What is needed =
Output what the records say, word for word, with no images.

——

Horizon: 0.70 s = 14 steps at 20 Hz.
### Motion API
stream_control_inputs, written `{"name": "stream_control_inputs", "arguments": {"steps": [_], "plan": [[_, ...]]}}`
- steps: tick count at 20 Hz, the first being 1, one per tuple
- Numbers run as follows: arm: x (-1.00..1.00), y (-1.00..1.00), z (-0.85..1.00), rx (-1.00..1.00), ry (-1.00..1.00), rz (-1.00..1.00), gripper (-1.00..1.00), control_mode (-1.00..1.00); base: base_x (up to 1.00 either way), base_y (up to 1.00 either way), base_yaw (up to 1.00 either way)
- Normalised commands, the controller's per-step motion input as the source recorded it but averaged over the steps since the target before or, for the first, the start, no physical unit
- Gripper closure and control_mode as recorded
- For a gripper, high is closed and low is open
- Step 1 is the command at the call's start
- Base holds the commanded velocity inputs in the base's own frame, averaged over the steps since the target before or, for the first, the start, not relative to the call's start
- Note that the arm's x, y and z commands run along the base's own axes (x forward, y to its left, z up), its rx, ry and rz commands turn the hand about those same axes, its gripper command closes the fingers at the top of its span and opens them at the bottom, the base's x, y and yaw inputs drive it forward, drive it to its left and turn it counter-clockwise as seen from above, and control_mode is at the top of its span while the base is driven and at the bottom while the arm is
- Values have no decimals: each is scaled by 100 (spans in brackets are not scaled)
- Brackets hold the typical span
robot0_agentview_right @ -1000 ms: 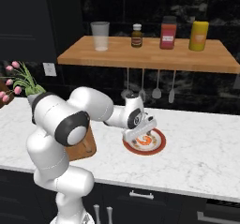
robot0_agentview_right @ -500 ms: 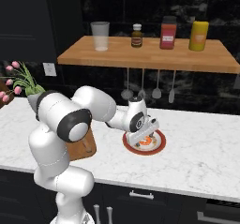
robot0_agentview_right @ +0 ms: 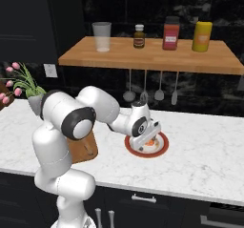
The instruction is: Pick up the knife from the drawer and place it on the cutting board. Then place the meat from the plate to the cutting board.
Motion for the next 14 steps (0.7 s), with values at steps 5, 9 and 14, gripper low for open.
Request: {"name": "stream_control_inputs", "arguments": {"steps": [5,9,14], "plan": [[14,0,-8,0,1,6,-100,-100,0,0,0],[13,0,-10,0,5,6,-100,-100,0,0,0],[15,0,-17,0,11,5,100,-100,0,0,0]]}}
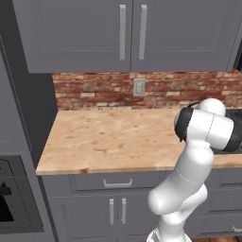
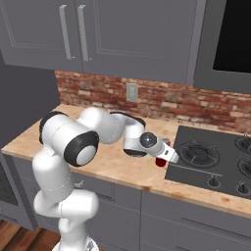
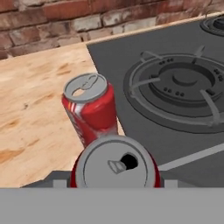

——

Response to the task =
Horizon: 0.70 s = 14 steps at 20 Hz.
### Motion API
stream_control_inputs, written `{"name": "stream_control_inputs", "arguments": {"steps": [_], "plan": [[_, ...]]}}`
- steps: tick count at 20 Hz, the first being 1, one per tuple
- Numbers run as follows: arm: x (-1.00..1.00), y (-1.00..1.00), z (-0.85..1.00), rx (-1.00..1.00), ry (-1.00..1.00), rz (-1.00..1.00), gripper (-1.00..1.00), control_mode (-1.00..1.00); base: base_x (up to 1.00 either way), base_y (up to 1.00 either way), base_yaw (up to 1.00 either way)
- Normalised commands, the controller's per-step motion input as the source recorded it but averaged over the steps since the target before or, for the first, the start, no physical unit
- Gripper closure and control_mode as recorded
- For a gripper, high is closed and low is open
- Step 1 is the command at the call's start
- Base holds the commanded velocity inputs in the base's own frame, averaged over the steps since the target before or, for the first, the start, not relative to the call's start
- Note that the arm's x, y and z commands run along the base's own axes (x forward, y to its left, z up), its rx, ry and rz commands turn the hand about those same axes, its gripper command closes the fingers at the top of its span and opens them at the bottom, the base's x, y and yaw inputs drive it forward, drive it to its left and turn it counter-clockwise as seen from above, and control_mode is at the top of its span while the base is driven and at the bottom while the arm is
- Values have no decimals: each is scaled by 100 (spans in brackets are not scaled)
- Brackets hold the typical span
robot0_agentview_right @ -1000 ms: 
robot0_agentview_right @ -500 ms: 
robot0_agentview_right @ +0 ms: 
The instruction is: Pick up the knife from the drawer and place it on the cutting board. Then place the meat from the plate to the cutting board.
Motion for the next 14 steps (0.7 s), with values at steps 5, 9 and 14, gripper low for open.
Request: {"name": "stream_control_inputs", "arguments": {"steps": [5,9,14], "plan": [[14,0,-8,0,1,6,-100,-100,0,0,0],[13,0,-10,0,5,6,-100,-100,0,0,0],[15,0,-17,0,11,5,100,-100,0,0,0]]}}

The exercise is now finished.